Let $f(x)=9^{\cos(x^2)}$ on the interval (0,0.3) . Find a value for the number(s) that satisfies the mean value theorem for this function and interval.

Possible Answers:

0.02

1.69

-3.10

0.29

0.19

Correct answer:

0.19

Explanation:

The mean value theorem states that for a planar arc passing through a starting and endpoint (a,b);a<b , there exists at a minimum one point, , within the interval (a,b) for which a line tangent to the curve at this point is parallel to the secant passing through the starting and end points.

Meanvaluetheorem

In other words, if one were to draw a straight line through these start and end points, one could find a point on the curve where the tangent would have the same slope as this line.

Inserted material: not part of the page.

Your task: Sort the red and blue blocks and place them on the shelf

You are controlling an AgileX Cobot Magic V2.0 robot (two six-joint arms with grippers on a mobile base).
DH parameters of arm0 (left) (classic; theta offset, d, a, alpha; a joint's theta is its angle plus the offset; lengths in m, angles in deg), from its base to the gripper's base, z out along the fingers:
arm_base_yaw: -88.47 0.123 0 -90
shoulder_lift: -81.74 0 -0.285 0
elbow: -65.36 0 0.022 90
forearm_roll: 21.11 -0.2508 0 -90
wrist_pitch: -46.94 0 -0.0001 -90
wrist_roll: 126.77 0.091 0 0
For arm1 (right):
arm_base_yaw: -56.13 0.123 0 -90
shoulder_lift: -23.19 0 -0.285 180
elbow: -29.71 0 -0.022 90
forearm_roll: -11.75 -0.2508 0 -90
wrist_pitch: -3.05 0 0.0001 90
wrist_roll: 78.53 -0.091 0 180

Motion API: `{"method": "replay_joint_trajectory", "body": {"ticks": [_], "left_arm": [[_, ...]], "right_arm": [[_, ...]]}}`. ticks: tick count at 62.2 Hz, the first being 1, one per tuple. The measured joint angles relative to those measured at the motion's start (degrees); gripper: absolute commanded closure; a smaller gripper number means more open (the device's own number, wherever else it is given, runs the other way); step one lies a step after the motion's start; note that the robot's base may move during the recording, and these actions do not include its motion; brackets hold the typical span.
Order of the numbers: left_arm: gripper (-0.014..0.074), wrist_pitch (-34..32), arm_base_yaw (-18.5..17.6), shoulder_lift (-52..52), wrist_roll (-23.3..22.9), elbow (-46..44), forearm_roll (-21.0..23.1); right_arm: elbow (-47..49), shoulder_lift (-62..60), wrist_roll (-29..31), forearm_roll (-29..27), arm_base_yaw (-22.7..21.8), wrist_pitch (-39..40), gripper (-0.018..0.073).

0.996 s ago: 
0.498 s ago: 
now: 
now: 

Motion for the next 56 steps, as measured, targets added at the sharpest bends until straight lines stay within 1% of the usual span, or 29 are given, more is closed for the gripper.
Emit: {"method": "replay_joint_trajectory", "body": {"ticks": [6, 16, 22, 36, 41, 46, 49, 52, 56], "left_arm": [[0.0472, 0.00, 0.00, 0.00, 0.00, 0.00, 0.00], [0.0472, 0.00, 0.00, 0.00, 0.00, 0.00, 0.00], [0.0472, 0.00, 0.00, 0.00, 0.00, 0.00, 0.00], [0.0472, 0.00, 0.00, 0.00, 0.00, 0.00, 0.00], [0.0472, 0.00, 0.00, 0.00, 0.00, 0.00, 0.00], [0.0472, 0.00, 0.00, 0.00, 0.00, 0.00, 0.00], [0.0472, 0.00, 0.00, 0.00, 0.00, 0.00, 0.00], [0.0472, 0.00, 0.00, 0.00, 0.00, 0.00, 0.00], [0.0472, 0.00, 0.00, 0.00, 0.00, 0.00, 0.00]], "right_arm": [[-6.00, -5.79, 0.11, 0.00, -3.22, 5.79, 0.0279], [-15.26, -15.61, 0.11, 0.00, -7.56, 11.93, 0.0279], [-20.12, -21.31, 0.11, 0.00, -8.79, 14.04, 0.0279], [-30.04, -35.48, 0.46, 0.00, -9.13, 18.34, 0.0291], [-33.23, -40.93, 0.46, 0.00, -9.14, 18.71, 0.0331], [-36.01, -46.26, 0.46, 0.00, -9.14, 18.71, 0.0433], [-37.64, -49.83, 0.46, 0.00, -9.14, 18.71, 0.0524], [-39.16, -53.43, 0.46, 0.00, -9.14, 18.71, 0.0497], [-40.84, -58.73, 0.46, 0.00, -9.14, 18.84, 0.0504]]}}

$f'(c)=\frac{f(b)-f(a)}{b-a}=\frac{Rise}{Run};a<c<b$

Note that the value of the derivative of a function at a point is the function's slope at that point; i.e. the slope of the tangent at said point.

First, find the two function values of

$f(x)=9^{\cos(x^2)}$ on the interval (0,0.3)

$f(0)=9^{\cos(0^2)}=9$

$f(0.3)=9^{\cos(0.3^2)}=8.9203$

Then take the difference of the two and divide by the interval.

$\frac{8.9203-9}{0.3-0}=-0.266$

Now find the derivative of the function; this will be solved for the value(s) found above.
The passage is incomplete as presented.